Instructions for the task: Copy all of the data below without altering a single line.

Data shown:
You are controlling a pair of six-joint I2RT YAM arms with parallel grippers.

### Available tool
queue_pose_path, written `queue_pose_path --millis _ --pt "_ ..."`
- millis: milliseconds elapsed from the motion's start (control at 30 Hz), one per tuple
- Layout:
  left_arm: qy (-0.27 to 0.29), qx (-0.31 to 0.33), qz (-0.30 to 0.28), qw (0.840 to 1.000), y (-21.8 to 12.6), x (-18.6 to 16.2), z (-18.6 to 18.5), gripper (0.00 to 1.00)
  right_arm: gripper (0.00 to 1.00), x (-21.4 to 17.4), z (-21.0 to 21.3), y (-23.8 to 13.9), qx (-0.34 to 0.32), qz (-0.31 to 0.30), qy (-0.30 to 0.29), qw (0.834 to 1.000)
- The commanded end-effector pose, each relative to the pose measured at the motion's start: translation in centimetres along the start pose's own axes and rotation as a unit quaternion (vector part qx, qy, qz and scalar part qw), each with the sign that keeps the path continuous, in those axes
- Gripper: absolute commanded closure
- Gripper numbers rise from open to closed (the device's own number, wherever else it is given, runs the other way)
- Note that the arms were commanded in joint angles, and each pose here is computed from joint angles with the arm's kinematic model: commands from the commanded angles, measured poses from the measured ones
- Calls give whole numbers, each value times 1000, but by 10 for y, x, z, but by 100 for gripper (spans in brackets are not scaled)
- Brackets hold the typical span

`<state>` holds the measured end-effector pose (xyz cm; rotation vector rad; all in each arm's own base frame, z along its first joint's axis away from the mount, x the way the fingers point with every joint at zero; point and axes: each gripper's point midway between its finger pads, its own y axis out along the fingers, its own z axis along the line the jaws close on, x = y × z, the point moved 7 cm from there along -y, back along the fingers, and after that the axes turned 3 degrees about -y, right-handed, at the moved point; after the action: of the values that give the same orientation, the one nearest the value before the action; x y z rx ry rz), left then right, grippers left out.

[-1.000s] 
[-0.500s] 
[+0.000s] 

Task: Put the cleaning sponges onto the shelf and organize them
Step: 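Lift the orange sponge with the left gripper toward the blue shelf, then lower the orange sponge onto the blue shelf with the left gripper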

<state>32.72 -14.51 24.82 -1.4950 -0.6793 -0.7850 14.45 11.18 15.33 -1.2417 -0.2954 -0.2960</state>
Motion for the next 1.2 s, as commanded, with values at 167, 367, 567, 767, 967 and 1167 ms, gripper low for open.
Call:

Answer space:
You are controlling a pair of six-joint I2RT YAM arms with parallel grippers.

### Available tool
queue_pose_path, written `queue_pose_path --millis _ --pt "_ ..."`
- millis: milliseconds elapsed from the motion's start (control at 30 Hz), one per tuple
- Layout:
  left_arm: qy (-0.27 to 0.29), qx (-0.31 to 0.33), qz (-0.30 to 0.28), qw (0.840 to 1.000), y (-21.8 to 12.6), x (-18.6 to 16.2), z (-18.6 to 18.5), gripper (0.00 to 1.00)
  right_arm: gripper (0.00 to 1.00), x (-21.4 to 17.4), z (-21.0 to 21.3), y (-23.8 to 13.9), qx (-0.34 to 0.32), qz (-0.31 to 0.30), qy (-0.30 to 0.29), qw (0.834 to 1.000)
- The commanded end-effector pose, each relative to the pose measured at the motion's start: translation in centimetres along the start pose's own axes and rotation as a unit quaternion (vector part qx, qy, qz and scalar part qw), each with the sign that keeps the path continuous, in those axes
- Gripper: absolute commanded closure
- Gripper numbers rise from open to closed (the device's own number, wherever else it is given, runs the other way)
- Note that the arms were commanded in joint angles, and each pose here is computed from joint angles with the arm's kinematic model: commands from the commanded angles, measured poses from the measured ones
- Calls give whole numbers, each value times 1000, but by 10 for y, x, z, but by 100 for gripper (spans in brackets are not scaled)
- Brackets hold the typical span

`<state>` holds the measured end-effector pose (xyz cm; rotation vector rad; all in each arm's own base frame, z along its first joint's axis away from the mount, x the way the fingers point with every joint at zero; point and axes: each gripper's point midway between its finger pads, its own y axis out along the fingers, its own z axis along the line the jaws close on, x = y × z, the point moved 7 cm from there along -y, back along the fingers, and after that the axes turned 3 degrees about -y, right-handed, at the moved point; after the action: of the values that give the same orientation, the one nearest the value before the action; x y z rx ry rz), left then right, grippers left out.

[-1.000s] 
[-0.500s] 
[+0.000s] 

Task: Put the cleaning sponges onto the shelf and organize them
Step: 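Lift the orange sponge with the left gripper toward the blue shelf, then lower the orange sponge onto the blue shelf with the left gripper
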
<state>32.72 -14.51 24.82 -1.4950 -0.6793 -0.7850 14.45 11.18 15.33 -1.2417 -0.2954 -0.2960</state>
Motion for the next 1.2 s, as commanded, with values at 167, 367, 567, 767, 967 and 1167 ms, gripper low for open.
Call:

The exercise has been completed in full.